Speyer
Kritische Nachfragen zum Wettbewerb für Sparkassen-Areal
Debattiert wurde über den Architektenwettbewerb, zu dem die Sparkasse sechs Büros mit guten Referenzen in der Bankarchitektur sowie im Bauen im Bestand einladen will. Sie sollen Vorschläge machen, wie aus der heutigen Sparkassenhauptstelle eine moderne und zum Quartier passende Kombination von Bank-, Wohn- und Geschäftsstandort werden kann. Bis 2025 sollen 450 Quadratmeter Büroflächen und auf fast 3000 Quadratmeter Mietwohnungen hinzukommen, weil das Kreditinstitut nicht mehr alle früheren Flächen benötigt, wie Bereichsleiter Thomas Ebersold erklärte. Knapp ein Drittel der Wohnfläche soll durch Aufstockung des Parkdecks neben der Hauptstelle entstehen. Die Sparkasse will im mittleren zweistelligen Millionenbereich investierten.
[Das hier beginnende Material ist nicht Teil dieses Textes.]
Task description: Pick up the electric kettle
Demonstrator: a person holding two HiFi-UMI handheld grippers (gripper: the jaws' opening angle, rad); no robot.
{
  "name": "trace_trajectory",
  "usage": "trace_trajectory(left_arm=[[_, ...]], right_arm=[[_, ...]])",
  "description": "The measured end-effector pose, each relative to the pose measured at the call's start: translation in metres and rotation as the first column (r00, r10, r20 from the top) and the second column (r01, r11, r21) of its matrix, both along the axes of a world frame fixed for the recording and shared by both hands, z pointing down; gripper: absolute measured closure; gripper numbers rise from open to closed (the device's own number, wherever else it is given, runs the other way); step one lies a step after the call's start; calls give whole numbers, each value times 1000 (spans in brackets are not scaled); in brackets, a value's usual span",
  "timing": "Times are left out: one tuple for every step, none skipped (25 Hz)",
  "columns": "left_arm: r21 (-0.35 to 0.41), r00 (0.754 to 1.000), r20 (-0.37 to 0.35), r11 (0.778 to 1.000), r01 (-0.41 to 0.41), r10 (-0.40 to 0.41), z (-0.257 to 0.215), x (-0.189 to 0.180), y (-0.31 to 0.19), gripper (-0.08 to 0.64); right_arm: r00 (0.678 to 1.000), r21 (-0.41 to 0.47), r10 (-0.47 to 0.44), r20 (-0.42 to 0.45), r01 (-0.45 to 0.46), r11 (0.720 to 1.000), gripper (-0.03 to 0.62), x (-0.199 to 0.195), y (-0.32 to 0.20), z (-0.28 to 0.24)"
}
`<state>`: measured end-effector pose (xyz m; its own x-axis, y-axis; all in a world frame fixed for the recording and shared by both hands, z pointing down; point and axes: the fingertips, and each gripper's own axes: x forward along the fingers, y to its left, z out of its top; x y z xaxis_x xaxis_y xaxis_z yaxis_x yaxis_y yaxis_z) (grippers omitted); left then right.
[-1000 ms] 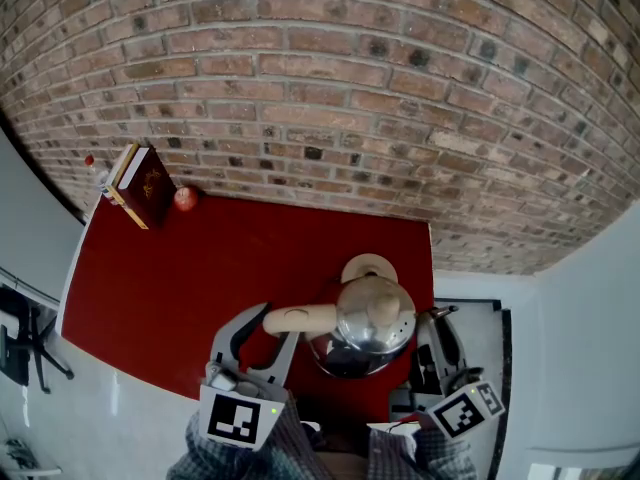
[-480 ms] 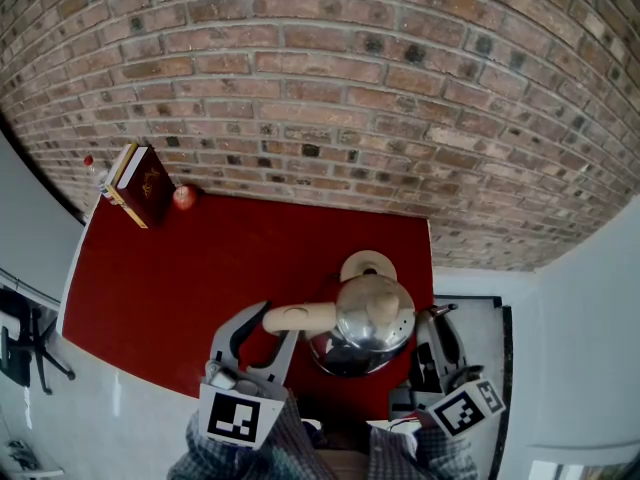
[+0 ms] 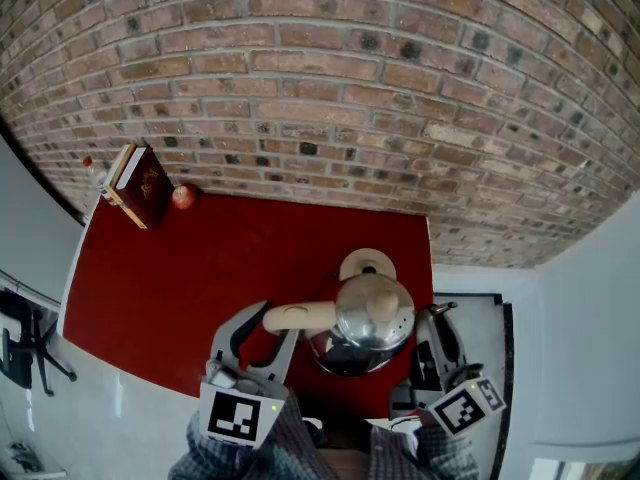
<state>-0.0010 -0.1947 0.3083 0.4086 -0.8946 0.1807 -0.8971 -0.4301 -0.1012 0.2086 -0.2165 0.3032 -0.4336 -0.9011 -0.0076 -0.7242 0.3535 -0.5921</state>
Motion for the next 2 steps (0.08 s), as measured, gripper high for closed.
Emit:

Ebersold und Boris Kroh (DAL Bautech) nannten eine Reihe von Zielen. Klar sei, dass es auch nicht ohne eine Mindestrendite im Bereich von vier Prozent gehe. Für den Architektenwettbewerb liefen nun Vorbereitungen. Geplant sei eine Bearbeitungszeit von zehn bis zwölf Wochen mit Abschluss im ersten Quartal 2022. Entscheiden solle eine Jury, der neun Mitglieder mit und drei ohne Stimmrecht angehörten. Dass sie überwiegend von der Sparkasse sowie der Stadt kommen, sagte dem Gestaltungsbeirat nicht zu. Es seien „sehr wenige Teilnehmer in der Jury, die fachliche Erfahrung mitbringen“, stellte Beiratsmitglied Edda Kurz aus Architektensicht fest.
Gestaltungsbeirat will weiter mitreden
Kurz forderte einen Wettbewerb nach „Richtlinien für Planungswettbewerbe“ (RPW) der Architektenkammer. Die weiteren Beiratsmitglieder und Robin Nolasco, Fachbereichsleiter der Stadtverwaltung, bekräftigten Kurz’ Auffassung. Das würde die Akzeptanz des Ergebnisses erhöhen, so ihre Auffassung. Kroh entgegnete, die Bank wolle sich „zu 95 Prozent“ daran halten, aber einzelne RPW-Forderungen etwa zur Besetzung der Jury und zum Auftragsversprechen an eines der Teilnehmerbüros sehe sie kritisch. Sie sagten eine Prüfung zu.
Gestaltungsbeirat-Sprecher Dietrich Gekeler sagte, dass das Gremium sich eine Prüfung des Wettbewerbsergebnisses vorbehalte. „Die öffentliche Diskussion hilft Ihnen“, riet er den Bankleuten. Die Experten steuerten weitere Forderungen oder Ratschläge zum Wettbewerb bei. Es ging ihnen um die Freiraumgestaltung, den Einbezug von Landschaftsarchitekten sowie das Nachdenken über neue Wohn- und Arbeitsformen.
Termin
Bürgerworkshop der Sparkasse zum Bauprojekt am Montag, 11. Oktober, 18 Uhr, im Augustinersaal, Wormser Straße 39. Bis zu 70 Teilnehmer sind zugelassen. Sie können sich unter www.sparkasse-vorderpfalz.de oder persönlich in der Geschäftsstelle, Wormser Straße 39, anmelden.